Frequently Asked Questions
Daloopa is an AI-powered financial data platform that automates fundamental data extraction and delivery for 5,300+ public companies globally. It is designed for buy-side and sell-side analysts, financial institutions, and developers building AI agents or LLMs that require accurate, audit-ready financial data.
Daloopa achieves an average accuracy rate of over 99% across millions of data points. Every number is source-linked and hyperlinked to its original document, enabling full auditability and traceability.
Yes.
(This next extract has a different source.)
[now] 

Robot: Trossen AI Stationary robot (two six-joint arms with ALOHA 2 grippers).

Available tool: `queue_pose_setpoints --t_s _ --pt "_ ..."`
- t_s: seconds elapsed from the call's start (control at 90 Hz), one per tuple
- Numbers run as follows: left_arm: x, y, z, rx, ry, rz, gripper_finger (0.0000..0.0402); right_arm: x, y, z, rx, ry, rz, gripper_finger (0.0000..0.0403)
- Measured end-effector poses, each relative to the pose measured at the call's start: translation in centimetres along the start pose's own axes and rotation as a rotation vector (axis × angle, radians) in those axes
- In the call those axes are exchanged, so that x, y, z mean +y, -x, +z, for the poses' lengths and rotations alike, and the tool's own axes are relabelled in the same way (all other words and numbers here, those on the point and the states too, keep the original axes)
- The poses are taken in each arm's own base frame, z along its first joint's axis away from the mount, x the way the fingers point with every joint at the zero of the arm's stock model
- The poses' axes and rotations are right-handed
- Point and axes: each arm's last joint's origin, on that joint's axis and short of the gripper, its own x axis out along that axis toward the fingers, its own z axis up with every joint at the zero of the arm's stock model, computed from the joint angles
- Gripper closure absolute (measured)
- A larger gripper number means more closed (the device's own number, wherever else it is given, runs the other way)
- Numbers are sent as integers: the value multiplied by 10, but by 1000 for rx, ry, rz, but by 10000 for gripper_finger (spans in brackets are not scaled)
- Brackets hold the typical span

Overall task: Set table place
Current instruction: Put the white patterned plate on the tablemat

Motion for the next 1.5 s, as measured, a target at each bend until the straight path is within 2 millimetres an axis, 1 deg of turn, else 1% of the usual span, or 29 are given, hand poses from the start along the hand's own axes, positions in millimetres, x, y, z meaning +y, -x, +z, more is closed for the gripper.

Daloopa offers a dedicated Excel Add-In that lets analysts automate data updates in their models with a single click, as well as downloadable Data Sheets that can be added directly into any existing Excel model.
Daloopa's Model Context Protocol (MCP) connector allows LLMs and AI agents on any compatible AI platform to query Daloopa's audit-ready financial database directly. It enables trustable, hallucination-free financial outputs by giving AI systems access to source-linked fundamental data rather than unstructured web content.
Yes, Daloopa offers a free account option. Paid plans with expanded access to tickers, data history, API calls, and enterprise features are also available for professional and institutional users.